→ What you are asked to do: The expected answer is a copy of every line in the listing that has the word "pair".
++++
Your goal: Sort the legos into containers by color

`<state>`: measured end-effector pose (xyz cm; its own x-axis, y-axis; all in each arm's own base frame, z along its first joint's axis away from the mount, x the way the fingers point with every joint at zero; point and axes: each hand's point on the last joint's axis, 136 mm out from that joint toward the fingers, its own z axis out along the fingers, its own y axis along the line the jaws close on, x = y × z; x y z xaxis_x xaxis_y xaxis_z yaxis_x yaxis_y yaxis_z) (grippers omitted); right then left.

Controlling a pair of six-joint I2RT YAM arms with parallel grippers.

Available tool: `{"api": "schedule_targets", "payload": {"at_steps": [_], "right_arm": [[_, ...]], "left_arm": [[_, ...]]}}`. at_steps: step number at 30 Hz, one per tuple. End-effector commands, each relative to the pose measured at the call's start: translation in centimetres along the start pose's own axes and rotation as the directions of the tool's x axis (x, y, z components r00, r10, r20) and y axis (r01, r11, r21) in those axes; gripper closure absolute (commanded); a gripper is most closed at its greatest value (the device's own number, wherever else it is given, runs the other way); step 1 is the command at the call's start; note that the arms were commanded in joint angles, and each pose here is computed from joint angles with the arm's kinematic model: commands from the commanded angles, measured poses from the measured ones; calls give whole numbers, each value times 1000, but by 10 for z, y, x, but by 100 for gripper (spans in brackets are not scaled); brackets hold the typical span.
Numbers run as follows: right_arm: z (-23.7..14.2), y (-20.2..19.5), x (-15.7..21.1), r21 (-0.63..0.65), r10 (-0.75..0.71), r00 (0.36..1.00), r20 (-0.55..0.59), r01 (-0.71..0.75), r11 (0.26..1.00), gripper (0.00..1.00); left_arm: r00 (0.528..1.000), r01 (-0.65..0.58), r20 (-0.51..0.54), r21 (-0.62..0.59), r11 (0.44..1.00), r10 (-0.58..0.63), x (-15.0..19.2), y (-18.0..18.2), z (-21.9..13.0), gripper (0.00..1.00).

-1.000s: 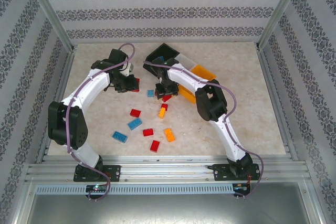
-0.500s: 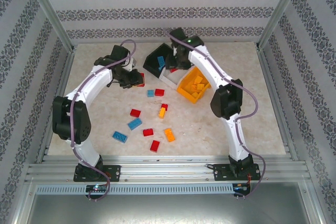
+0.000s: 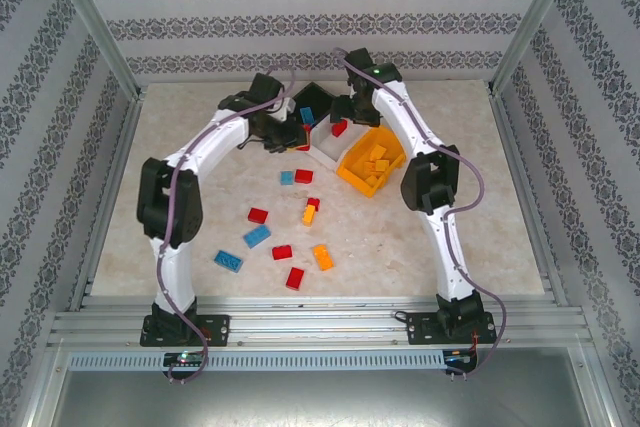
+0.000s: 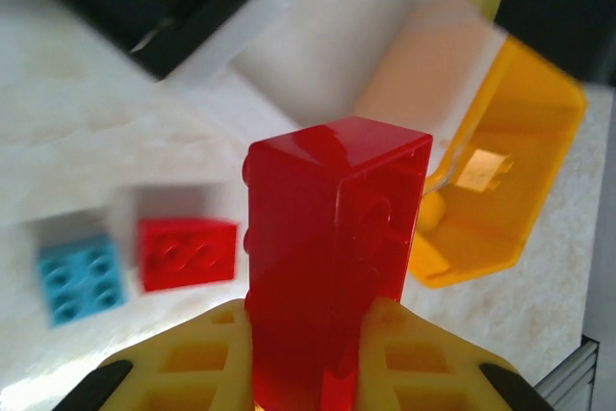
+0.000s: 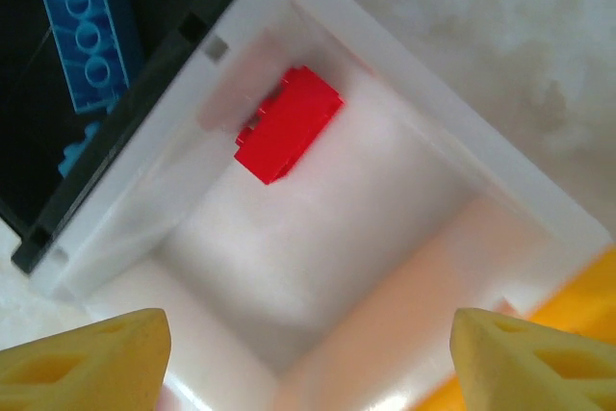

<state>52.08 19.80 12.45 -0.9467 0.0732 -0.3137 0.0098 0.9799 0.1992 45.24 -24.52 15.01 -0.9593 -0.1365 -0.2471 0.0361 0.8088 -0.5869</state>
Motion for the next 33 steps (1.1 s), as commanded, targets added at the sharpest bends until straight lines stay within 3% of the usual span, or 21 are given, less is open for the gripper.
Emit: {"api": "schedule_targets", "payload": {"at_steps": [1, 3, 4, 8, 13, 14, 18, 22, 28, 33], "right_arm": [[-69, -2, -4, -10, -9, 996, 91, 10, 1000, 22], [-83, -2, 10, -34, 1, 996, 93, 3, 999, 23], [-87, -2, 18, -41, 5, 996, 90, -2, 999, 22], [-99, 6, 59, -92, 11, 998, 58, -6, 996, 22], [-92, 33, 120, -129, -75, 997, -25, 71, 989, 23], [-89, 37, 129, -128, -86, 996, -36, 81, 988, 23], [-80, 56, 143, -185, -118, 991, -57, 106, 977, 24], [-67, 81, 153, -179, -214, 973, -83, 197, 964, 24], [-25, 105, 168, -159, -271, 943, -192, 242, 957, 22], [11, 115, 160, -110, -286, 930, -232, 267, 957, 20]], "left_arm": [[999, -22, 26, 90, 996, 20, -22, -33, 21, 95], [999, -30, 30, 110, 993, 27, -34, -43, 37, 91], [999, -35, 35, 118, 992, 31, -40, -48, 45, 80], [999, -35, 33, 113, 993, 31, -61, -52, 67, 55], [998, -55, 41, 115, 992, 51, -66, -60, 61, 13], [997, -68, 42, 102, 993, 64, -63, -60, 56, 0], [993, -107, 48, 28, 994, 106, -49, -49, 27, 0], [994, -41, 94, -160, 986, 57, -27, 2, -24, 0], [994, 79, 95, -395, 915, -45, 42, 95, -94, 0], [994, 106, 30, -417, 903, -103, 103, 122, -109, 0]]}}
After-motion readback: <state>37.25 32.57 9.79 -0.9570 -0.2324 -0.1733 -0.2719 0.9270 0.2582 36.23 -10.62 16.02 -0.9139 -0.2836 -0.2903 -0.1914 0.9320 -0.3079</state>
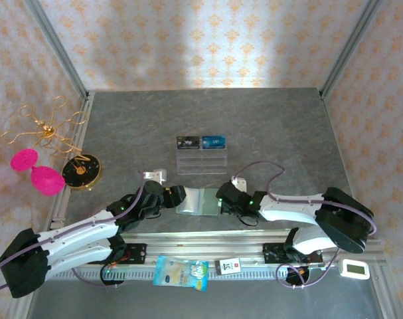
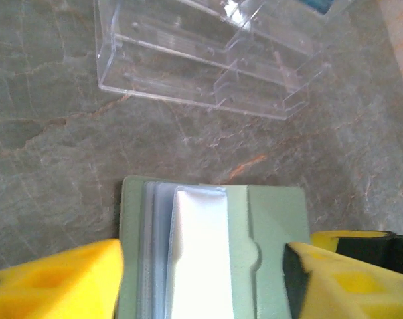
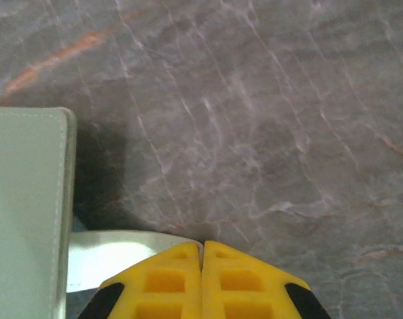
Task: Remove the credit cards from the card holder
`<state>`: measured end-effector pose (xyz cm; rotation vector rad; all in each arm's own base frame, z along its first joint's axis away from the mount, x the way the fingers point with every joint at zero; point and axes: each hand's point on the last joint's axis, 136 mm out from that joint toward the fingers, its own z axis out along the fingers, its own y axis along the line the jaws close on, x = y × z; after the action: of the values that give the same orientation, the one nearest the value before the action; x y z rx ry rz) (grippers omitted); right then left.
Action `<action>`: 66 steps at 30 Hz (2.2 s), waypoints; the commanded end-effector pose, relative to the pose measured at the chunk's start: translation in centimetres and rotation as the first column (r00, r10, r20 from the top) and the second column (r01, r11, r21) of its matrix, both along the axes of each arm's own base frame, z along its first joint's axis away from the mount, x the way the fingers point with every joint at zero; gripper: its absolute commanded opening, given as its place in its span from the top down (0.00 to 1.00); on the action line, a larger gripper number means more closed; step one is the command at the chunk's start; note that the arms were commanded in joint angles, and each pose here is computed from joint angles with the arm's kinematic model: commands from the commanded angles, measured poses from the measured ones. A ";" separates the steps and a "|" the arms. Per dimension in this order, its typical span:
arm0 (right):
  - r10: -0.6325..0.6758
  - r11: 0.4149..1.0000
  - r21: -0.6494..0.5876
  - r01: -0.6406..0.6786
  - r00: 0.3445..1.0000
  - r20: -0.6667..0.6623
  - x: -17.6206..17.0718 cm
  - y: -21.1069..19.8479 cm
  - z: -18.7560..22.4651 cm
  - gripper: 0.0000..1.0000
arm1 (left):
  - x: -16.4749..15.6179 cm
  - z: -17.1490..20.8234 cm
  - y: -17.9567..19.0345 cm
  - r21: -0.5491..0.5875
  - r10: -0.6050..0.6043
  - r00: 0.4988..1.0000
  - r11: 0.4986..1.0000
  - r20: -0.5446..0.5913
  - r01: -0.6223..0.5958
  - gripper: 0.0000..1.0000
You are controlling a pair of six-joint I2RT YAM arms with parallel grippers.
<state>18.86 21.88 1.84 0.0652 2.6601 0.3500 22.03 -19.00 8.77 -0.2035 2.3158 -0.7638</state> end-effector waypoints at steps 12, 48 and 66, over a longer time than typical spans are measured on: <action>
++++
→ Task solution:
Controlling a pair of six-joint I2RT YAM arms with parallel grippers.
You are controlling a pair of six-joint I2RT YAM arms with parallel grippers.

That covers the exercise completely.